*Task details:* Below are the entries to work from; restate word for word the portion that opens with the line containing "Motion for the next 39" and closes with the line containing "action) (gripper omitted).", keeping both.

____________________

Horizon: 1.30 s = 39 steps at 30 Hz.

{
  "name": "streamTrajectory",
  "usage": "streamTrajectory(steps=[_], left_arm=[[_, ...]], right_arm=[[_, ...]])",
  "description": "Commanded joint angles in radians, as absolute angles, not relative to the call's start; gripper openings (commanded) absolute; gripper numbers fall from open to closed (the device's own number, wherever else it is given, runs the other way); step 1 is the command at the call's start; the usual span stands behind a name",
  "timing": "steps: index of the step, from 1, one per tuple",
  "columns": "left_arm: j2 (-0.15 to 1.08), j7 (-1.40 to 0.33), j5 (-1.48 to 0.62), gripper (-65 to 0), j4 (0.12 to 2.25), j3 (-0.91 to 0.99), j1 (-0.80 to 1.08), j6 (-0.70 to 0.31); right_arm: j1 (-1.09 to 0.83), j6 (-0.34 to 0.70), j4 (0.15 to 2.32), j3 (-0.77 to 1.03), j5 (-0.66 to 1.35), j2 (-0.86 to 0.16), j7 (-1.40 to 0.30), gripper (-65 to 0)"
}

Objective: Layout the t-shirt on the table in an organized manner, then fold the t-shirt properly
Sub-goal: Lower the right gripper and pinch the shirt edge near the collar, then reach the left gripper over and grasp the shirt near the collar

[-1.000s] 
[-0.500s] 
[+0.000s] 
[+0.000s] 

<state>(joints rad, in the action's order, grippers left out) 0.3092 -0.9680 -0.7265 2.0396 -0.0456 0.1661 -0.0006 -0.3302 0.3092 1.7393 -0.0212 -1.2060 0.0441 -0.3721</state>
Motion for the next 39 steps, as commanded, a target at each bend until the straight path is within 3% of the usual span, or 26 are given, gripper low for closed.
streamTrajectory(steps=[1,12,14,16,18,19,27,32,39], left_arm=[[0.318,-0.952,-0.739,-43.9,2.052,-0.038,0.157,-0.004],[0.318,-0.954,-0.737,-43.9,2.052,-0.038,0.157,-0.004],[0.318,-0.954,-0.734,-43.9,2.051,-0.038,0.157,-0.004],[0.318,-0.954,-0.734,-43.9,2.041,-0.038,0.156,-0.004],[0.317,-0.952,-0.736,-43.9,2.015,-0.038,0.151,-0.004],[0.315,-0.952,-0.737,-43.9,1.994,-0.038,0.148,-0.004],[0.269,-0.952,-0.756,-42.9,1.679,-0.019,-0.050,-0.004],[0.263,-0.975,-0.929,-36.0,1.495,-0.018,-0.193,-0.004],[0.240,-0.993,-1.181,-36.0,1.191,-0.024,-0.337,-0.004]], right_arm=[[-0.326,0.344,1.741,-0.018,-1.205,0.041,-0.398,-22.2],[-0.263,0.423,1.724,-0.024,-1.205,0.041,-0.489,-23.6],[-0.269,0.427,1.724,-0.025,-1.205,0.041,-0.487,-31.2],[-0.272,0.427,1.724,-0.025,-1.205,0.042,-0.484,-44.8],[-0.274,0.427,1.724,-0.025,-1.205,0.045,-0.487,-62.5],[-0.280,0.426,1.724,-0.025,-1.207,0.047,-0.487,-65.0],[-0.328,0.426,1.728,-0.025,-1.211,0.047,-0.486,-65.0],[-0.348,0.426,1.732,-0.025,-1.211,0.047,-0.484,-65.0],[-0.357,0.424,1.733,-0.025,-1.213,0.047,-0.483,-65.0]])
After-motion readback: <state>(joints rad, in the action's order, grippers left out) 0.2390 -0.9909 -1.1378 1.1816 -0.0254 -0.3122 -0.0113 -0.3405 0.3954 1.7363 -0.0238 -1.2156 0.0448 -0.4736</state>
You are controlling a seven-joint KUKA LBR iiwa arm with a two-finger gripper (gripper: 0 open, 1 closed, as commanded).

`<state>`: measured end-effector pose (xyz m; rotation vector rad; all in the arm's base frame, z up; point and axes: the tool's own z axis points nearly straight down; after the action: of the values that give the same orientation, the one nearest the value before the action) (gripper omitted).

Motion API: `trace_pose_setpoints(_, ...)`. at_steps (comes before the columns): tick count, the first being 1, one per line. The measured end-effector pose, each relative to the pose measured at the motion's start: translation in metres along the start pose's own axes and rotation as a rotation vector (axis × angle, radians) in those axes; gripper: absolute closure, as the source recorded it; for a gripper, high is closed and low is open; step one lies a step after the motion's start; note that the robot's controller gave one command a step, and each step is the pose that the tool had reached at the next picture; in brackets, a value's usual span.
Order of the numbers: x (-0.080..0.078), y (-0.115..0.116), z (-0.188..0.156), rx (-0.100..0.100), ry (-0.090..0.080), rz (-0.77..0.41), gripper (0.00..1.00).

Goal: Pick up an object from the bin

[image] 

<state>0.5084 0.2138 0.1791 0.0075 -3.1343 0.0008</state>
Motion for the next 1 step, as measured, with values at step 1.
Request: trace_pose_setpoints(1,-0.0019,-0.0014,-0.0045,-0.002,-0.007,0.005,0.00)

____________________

*Problem solution:*
Motion for the next 39 steps, as commanded, a target at each bend until the straight path is within 3% of the usual span, or 26 are given, gripper low for closed.
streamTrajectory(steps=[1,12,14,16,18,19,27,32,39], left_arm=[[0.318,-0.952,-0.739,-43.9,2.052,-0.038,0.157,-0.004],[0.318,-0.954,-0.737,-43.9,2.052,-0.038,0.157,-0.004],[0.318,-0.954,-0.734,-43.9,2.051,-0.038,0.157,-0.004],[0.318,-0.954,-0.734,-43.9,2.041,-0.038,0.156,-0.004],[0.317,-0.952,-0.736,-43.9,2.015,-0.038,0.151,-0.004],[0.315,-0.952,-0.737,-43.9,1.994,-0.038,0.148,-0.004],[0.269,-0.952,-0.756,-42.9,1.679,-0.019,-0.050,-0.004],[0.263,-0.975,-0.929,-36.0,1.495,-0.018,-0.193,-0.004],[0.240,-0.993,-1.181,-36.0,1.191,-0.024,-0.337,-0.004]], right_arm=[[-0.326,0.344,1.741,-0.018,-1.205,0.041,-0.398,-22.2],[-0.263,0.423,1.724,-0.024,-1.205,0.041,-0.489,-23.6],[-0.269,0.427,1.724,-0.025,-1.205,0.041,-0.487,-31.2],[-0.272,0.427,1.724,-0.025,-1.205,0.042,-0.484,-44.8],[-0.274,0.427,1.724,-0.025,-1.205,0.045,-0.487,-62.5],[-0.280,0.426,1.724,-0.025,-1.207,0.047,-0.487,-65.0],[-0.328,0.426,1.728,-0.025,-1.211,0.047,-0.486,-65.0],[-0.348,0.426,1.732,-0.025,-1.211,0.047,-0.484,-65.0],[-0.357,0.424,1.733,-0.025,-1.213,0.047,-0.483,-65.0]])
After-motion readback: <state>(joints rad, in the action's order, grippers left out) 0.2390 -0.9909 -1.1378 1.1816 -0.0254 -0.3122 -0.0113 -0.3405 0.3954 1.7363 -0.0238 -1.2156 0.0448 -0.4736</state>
You are controlling a seven-joint KUKA LBR iiwa arm with a two-finger gripper (gripper: 0 open, 1 closed, as commanded).

`<state>`: measured end-effector pose (xyz m; rotation vector rad; all in the arm's base frame, z up; point and axes: the tool's own z axis points nearly straight down; after the action: of the values that give the same orientation, the one nearest the value before the action) (gripper omitted).

This answer has no further content.